What you should do: Could every line of the data be printed exactly as it reads?

Dataset section:
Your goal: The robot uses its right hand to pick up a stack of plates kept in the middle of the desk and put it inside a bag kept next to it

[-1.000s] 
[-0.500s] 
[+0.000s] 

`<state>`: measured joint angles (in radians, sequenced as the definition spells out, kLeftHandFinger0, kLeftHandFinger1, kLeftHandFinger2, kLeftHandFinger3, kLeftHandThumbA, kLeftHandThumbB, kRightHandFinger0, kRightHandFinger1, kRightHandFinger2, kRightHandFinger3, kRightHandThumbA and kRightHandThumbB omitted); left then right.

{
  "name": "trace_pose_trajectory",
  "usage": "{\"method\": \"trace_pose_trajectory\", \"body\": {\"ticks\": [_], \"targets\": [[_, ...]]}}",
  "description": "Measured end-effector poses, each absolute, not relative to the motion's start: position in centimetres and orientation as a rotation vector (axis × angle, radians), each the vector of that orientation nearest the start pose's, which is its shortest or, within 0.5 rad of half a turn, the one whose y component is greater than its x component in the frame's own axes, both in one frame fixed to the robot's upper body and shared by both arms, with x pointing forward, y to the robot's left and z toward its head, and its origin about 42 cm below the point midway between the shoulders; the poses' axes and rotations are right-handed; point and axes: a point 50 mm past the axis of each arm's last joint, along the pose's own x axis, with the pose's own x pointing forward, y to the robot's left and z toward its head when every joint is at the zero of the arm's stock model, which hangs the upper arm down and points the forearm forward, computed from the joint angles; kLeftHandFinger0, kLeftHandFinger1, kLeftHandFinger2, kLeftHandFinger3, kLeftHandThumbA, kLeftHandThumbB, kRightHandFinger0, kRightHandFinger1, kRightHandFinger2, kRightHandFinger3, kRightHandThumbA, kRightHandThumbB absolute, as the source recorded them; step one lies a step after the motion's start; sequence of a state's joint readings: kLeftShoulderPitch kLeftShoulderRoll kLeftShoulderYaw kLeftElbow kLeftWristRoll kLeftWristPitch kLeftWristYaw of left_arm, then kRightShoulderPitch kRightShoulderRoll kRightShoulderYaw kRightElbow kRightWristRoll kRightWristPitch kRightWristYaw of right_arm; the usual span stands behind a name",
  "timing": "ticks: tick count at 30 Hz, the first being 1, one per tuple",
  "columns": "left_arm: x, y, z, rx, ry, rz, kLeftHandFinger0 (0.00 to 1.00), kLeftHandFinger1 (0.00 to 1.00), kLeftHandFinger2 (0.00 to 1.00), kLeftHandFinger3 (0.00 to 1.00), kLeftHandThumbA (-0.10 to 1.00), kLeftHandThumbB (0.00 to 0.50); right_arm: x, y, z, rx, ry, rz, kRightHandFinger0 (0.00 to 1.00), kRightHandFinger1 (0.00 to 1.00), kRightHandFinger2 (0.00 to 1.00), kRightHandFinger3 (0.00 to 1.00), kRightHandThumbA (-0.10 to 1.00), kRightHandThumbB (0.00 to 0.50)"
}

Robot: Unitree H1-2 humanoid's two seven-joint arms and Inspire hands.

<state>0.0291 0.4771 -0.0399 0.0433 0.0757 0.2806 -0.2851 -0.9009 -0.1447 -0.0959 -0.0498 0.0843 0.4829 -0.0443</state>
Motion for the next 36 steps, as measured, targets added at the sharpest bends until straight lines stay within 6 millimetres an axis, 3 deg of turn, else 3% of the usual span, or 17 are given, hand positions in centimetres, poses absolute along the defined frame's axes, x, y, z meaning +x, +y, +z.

Task answer:
Your goal: The robot uses its right hand to pick up a stack of plates kept in the middle of the desk and put it inside a bag kept next to it

[-1.000s] 
[-0.500s] 
[+0.000s] 

`<state>`: measured joint angles (in radians, sequenced as the definition spells out, kLeftHandFinger0, kLeftHandFinger1, kLeftHandFinger2, kLeftHandFinger3, kLeftHandThumbA, kLeftHandThumbB, kRightHandFinger0, kRightHandFinger1, kRightHandFinger2, kRightHandFinger3, kRightHandThumbA and kRightHandThumbB omitted); left then right.

{
  "name": "trace_pose_trajectory",
  "usage": "{\"method\": \"trace_pose_trajectory\", \"body\": {\"ticks\": [_], \"targets\": [[_, ...]]}}",
  "description": "Measured end-effector poses, each absolute, not relative to the motion's start: position in centimetres and orientation as a rotation vector (axis × angle, radians), each the vector of that orientation nearest the start pose's, which is its shortest or, within 0.5 rad of half a turn, the one whose y component is greater than its x component in the frame's own axes, both in one frame fixed to the robot's upper body and shared by both arms, with x pointing forward, y to the robot's left and z toward its head, and its origin about 42 cm below the point midway between the shoulders; the poses' axes and rotations are right-handed; point and axes: a point 50 mm past the axis of each arm's last joint, along the pose's own x axis, with the pose's own x pointing forward, y to the robot's left and z toward its head when every joint is at the zero of the arm's stock model, which hangs the upper arm down and points the forearm forward, computed from the joint angles; kLeftHandFinger0, kLeftHandFinger1, kLeftHandFinger2, kLeftHandFinger3, kLeftHandThumbA, kLeftHandThumbB, kRightHandFinger0, kRightHandFinger1, kRightHandFinger2, kRightHandFinger3, kRightHandThumbA, kRightHandThumbB absolute, as the source recorded them; step one lies a step after the motion's start; sequence of a state's joint readings: kLeftShoulderPitch kLeftShoulderRoll kLeftShoulderYaw kLeftElbow kLeftWristRoll kLeftWristPitch kLeftWristYaw of left_arm, then kRightShoulderPitch kRightShoulderRoll kRightShoulderYaw kRightElbow kRightWristRoll kRightWristPitch kRightWristYaw of right_arm; the usual span stands behind a name",
  "timing": "ticks: tick count at 30 Hz, the first being 1, one per tuple",
  "columns": "left_arm: x, y, z, rx, ry, rz, kLeftHandFinger0 (0.00 to 1.00), kLeftHandFinger1 (0.00 to 1.00), kLeftHandFinger2 (0.00 to 1.00), kLeftHandFinger3 (0.00 to 1.00), kLeftHandThumbA (-0.10 to 1.00), kLeftHandThumbB (0.00 to 0.50); right_arm: x, y, z, rx, ry, rz, kRightHandFinger0 (0.00 to 1.00), kRightHandFinger1 (0.00 to 1.00), kRightHandFinger2 (0.00 to 1.00), kRightHandFinger3 (0.00 to 1.00), kRightHandThumbA (-0.10 to 1.00), kRightHandThumbB (0.00 to 0.50)"
}

Robot: Unitree H1-2 humanoid's two seven-joint arms and Inspire hands.

<state>0.0291 0.4771 -0.0399 0.0433 0.0757 0.2806 -0.2851 -0.9009 -0.1447 -0.0959 -0.0498 0.0843 0.4829 -0.0443</state>
Motion for the next 36 steps, as measured, targets added at the sharpest bends until straight lines stay within 6 millimetres an axis, 3 deg of turn, else 3% of the usual span, or 17 are given, hand positions in centimetres, poses absolute along the defined frame's axes, x, y, z meaning +x, +y, +z.

No further output is needed here.